You need to control access to your Kinesis Data Analytics application using authentication. Which option gives you the most secure and most cost effective way to authenticate your client users?

Create federated users using a web identity provider. Assign a role with the AmazonKinesisAnalyticsReadOnly AWS managed policy.

. Using federated users leveraging a web identity provider such as Google or Facebook. Assigning the AmazonKinesisAnalyticsReadOnly AWS managed policy to your federated users gives them the appropriately secure access required.

You work as a data analytics specialist for a securities trading firm where you are responsible for the firm’s real-time streaming security price feed. Your team has built a Kinesis Data Streams pipeline to stream security pricing data from various industry sources such as Bloomberg, Reuters, etc. You now need to create data analytics visualization applications in Kinesis Data Analytics using SQL. Your goal is to transform the streaming security pricing data by enhancing it with proprietary reference data generated by your firm and then stream the enhanced pricing data to your data warehouse.
Which option gives the optimal data visualization solution for your needs that is the most cost efficient?

Use your Kinesis Data Analytics SQL application to transform your security stream and use a CSV or JSON file stored on one of your S3 buckets to enhance your security data with your proprietary reference data. Write the stream from your Kinesis Data Analytics SQL application to a Kinesis Data Firehose stream that stores the stream data in S3. Then use the ‘copy … from’ Redshift command to load your enhanced security data into your Redshift data warehouse from S3.

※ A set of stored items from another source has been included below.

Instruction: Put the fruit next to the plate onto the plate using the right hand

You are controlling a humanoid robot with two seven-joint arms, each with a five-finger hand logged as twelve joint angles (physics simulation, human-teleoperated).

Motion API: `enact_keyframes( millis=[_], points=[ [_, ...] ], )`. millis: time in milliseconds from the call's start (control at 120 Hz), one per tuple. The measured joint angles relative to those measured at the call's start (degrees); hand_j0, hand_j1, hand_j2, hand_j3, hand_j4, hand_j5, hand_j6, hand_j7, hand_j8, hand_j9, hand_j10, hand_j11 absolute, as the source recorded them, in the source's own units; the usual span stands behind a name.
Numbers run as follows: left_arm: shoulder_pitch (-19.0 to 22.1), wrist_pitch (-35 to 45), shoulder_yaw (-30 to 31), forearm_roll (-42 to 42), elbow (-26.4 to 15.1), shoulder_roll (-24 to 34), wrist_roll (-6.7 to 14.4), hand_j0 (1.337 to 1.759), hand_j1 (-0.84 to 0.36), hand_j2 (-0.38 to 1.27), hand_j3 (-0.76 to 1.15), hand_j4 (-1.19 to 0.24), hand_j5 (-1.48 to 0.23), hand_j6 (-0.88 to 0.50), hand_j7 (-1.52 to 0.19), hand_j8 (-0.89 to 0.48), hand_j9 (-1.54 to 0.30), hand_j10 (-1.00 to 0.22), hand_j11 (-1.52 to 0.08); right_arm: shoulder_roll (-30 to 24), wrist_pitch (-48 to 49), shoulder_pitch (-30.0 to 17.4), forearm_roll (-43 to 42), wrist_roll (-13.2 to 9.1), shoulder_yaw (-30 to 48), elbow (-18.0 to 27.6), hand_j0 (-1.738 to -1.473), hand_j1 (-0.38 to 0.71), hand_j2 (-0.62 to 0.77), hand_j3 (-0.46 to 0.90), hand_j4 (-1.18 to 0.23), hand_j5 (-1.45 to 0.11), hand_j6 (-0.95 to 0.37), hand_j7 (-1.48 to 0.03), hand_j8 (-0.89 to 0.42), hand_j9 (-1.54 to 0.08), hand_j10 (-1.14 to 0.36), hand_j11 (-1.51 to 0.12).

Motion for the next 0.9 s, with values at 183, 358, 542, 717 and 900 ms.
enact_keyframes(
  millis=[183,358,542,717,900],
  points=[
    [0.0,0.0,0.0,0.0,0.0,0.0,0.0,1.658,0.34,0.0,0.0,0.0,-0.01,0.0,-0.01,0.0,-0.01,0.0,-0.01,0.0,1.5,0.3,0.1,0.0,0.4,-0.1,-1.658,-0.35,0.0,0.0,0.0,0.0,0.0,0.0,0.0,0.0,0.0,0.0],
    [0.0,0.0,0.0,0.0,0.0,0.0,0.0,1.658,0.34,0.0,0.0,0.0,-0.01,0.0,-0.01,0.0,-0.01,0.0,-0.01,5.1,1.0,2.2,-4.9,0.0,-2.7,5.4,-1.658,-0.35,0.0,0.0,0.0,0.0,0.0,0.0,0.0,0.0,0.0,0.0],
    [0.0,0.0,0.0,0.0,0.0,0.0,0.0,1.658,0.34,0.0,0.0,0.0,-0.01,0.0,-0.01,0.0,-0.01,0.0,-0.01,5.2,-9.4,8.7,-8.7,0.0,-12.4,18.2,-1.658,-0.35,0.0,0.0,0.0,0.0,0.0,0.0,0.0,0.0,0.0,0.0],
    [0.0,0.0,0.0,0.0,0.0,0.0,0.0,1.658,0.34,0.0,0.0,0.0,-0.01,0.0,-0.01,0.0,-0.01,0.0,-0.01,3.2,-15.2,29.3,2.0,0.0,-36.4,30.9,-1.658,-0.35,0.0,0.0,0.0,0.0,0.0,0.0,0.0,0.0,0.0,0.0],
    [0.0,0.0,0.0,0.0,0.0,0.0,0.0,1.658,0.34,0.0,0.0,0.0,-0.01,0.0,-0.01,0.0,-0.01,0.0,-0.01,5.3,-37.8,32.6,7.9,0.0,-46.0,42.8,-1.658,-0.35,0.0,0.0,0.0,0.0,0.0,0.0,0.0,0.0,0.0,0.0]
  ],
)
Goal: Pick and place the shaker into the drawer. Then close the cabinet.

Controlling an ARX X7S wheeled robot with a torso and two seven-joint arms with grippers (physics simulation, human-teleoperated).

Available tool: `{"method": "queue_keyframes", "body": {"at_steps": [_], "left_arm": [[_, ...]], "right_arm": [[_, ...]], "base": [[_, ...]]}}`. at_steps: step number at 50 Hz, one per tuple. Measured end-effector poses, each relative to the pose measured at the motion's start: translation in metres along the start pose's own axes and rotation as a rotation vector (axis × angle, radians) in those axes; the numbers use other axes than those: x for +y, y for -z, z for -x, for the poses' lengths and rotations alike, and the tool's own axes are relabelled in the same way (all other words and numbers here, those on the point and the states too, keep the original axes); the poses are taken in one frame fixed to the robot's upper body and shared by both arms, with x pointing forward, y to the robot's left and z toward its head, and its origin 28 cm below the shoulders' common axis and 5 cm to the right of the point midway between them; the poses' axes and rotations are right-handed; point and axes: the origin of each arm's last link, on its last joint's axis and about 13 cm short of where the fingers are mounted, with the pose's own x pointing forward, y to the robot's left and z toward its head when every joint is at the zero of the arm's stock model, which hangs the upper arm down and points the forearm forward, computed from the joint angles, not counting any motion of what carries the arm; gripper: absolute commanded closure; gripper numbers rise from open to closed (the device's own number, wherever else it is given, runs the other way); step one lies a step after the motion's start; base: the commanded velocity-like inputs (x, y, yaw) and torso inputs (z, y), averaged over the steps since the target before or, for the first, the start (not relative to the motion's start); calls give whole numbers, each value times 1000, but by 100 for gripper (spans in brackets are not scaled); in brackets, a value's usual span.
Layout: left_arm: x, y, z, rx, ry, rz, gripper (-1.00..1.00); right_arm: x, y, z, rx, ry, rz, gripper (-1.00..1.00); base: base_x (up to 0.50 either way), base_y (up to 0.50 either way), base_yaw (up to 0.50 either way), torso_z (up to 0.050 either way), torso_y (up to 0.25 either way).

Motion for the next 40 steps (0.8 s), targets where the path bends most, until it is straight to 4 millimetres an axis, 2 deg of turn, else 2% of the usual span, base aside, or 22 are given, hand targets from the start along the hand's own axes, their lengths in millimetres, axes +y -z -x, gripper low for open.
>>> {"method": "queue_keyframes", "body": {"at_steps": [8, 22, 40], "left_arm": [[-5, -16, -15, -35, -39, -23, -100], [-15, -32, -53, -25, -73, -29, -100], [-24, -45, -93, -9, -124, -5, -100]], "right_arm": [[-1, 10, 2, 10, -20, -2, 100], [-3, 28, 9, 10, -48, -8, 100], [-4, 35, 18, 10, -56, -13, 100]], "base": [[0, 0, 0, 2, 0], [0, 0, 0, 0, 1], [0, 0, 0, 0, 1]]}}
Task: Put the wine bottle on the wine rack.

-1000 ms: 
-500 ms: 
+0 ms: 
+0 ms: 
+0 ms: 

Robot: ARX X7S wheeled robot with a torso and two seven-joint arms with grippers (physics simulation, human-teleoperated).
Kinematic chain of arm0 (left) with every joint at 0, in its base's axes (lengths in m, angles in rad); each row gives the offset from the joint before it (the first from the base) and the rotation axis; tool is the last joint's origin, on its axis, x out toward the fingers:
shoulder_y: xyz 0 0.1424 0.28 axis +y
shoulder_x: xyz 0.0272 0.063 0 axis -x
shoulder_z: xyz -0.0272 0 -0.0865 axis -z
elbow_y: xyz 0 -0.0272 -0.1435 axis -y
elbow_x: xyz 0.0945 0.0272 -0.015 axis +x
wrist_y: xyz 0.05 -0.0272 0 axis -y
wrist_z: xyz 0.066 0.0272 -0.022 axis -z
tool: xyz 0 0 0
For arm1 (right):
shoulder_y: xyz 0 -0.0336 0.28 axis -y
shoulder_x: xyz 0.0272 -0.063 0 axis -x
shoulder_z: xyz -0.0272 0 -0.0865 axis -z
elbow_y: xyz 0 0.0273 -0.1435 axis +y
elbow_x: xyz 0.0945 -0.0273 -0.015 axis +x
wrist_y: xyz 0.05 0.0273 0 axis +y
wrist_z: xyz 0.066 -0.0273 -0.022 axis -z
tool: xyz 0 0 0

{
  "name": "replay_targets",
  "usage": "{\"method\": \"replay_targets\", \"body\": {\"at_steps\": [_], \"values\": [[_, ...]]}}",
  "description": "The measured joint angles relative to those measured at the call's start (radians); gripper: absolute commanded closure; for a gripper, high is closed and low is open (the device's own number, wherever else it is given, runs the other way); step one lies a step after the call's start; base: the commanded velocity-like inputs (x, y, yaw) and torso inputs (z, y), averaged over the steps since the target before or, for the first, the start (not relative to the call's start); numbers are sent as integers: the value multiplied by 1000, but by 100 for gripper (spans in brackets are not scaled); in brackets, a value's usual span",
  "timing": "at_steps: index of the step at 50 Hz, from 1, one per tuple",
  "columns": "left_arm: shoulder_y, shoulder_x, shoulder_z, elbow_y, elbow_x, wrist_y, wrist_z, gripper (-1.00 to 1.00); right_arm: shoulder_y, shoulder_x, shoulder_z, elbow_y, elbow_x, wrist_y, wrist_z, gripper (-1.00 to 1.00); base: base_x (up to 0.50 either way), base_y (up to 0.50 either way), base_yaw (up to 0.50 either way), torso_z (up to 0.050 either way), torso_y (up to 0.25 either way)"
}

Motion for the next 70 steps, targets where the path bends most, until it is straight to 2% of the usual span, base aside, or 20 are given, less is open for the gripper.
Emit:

. Your SQL code can transform your securities data. Your JSON or CSV files stored in your S3 buckets can be used to enhance using your proprietary reference data. Writing the output of your Kinesis Data Analytics SQL application to a Kinesis Data Firehose allows you to then stream the transformed and enhanced data to S3. From S3 you can copy the data into Redshift.

You work as a data analytics specialist for a credit card company that wishes to build a data lake to hold information about their customer base and their customer’s credit card information. Your management team plans to use the data lake to build business intelligence data analytics applications to gain insight into their customer’s spending habits and fraud vulnerabilities.
You and your team are in the process of creating your EMR cluster that you’ll use to populate your S3 data lake. Your team lead has emphasized that the cluster must be integrated with your corporate Active Directory domain for authentication of user access to the EMR cluster. You need to have your users access your EMR cluster with their domain user account when they use SSH to connect to your cluster or work with your data analytics applications.
Which option gives you the corporate Active Directory domain authentication for user access that is required for data lake in the most efficient manner?

Enable Kerberos authentication for EMR by configuring your own external key distribution center (KDC) in your EMR cluster. Make sure the external KDC is reachable by all the nodes of the cluster. Enable active directory integration.

. If you enable Kerberos authentication using an external key distribution center (KDC) you can enable active directory integration by making sure your external KDC is reachable by all the nodes of the cluster. This will allow you to have your users authenticate using their AD credentials.